TRY IT: From the data that follows, print exactly the lines starting at the one containing "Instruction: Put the" and ending at the one containing "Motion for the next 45"; include both of them and nothing more.

SUPPLIED DATA:
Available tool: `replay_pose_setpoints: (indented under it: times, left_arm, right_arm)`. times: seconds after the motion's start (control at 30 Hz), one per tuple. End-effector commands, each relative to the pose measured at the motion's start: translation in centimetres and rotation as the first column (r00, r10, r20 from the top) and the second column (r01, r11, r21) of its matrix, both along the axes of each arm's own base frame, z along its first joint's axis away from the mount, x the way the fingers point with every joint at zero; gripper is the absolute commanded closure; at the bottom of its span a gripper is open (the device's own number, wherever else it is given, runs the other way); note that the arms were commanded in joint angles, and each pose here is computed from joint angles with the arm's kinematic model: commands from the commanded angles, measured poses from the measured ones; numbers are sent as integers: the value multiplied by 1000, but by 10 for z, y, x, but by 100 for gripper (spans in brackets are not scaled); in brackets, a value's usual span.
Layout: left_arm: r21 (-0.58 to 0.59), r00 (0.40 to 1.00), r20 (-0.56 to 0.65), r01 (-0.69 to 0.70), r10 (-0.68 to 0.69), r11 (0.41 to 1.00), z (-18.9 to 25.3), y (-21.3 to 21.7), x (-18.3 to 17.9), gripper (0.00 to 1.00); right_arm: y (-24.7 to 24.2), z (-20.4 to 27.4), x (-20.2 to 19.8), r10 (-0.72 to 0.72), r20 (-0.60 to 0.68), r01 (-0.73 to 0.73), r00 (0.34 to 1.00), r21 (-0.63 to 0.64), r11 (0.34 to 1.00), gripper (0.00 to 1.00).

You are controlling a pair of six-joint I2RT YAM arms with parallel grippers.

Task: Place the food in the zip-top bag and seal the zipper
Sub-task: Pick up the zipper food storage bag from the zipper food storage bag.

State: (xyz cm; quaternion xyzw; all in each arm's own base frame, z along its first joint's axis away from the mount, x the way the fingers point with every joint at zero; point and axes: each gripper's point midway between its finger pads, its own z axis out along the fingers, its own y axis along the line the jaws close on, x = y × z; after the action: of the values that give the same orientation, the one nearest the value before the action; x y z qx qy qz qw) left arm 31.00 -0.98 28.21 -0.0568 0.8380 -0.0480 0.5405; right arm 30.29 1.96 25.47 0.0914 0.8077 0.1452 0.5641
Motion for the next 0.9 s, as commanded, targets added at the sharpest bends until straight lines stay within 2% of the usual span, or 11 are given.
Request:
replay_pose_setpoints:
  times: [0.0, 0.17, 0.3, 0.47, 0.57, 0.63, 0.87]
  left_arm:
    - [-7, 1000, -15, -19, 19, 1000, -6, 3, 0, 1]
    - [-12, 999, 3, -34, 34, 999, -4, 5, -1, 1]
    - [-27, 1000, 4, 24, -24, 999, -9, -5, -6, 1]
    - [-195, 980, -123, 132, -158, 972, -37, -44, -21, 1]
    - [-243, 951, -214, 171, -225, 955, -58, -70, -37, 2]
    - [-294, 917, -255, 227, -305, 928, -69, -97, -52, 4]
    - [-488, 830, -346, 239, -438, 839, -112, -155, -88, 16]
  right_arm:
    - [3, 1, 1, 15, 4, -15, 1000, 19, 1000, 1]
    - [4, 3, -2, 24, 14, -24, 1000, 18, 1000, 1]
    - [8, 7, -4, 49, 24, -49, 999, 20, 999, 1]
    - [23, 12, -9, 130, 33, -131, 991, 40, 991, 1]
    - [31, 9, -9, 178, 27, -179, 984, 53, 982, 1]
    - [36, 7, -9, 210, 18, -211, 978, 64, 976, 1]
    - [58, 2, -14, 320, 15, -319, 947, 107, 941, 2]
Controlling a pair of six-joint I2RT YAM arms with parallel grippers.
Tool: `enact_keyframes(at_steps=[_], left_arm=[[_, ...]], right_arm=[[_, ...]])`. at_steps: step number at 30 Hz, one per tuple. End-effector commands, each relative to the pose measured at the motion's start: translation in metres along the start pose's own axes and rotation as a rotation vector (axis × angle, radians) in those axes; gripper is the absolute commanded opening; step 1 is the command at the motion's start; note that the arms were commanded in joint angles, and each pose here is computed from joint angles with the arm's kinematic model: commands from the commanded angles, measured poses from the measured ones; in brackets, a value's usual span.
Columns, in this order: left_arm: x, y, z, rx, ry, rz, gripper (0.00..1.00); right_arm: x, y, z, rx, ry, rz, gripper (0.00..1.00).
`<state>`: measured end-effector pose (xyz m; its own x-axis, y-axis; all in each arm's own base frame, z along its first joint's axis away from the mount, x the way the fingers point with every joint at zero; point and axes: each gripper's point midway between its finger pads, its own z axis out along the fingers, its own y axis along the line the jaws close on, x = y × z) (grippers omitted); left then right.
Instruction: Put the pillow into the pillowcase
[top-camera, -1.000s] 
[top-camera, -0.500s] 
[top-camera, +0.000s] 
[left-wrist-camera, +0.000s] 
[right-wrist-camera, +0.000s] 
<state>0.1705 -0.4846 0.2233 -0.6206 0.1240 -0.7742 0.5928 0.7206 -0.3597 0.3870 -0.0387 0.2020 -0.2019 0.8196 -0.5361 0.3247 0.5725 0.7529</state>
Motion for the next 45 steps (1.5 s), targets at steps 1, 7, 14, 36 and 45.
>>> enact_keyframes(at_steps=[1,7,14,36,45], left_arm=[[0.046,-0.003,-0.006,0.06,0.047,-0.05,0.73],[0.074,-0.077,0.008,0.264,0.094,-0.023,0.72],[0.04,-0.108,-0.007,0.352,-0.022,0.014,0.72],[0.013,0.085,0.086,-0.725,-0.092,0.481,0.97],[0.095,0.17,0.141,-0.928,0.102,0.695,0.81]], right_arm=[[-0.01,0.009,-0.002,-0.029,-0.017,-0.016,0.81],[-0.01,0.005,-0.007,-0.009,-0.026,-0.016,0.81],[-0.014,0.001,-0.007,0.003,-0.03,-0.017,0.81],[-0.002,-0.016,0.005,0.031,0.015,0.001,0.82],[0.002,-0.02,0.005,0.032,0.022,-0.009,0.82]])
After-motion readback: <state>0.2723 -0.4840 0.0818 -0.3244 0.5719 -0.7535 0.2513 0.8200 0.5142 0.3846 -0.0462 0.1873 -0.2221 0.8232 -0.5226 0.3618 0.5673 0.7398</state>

SOLUTION TO THE EXERCISE:
Instruction: Put the pillow into the pillowcase
[top-camera, -1.000s] 
[top-camera, -0.500s] 
[top-camera, +0.000s] 
[left-wrist-camera, +0.000s] 
[right-wrist-camera, +0.000s] 
<state>0.1705 -0.4846 0.2233 -0.6206 0.1240 -0.7742 0.5928 0.7206 -0.3597 0.3870 -0.0387 0.2020 -0.2019 0.8196 -0.5361 0.3247 0.5725 0.7529</state>
Motion for the next 45 steps (1.5 s), targets at steps 1, 7, 14, 36 and 45.

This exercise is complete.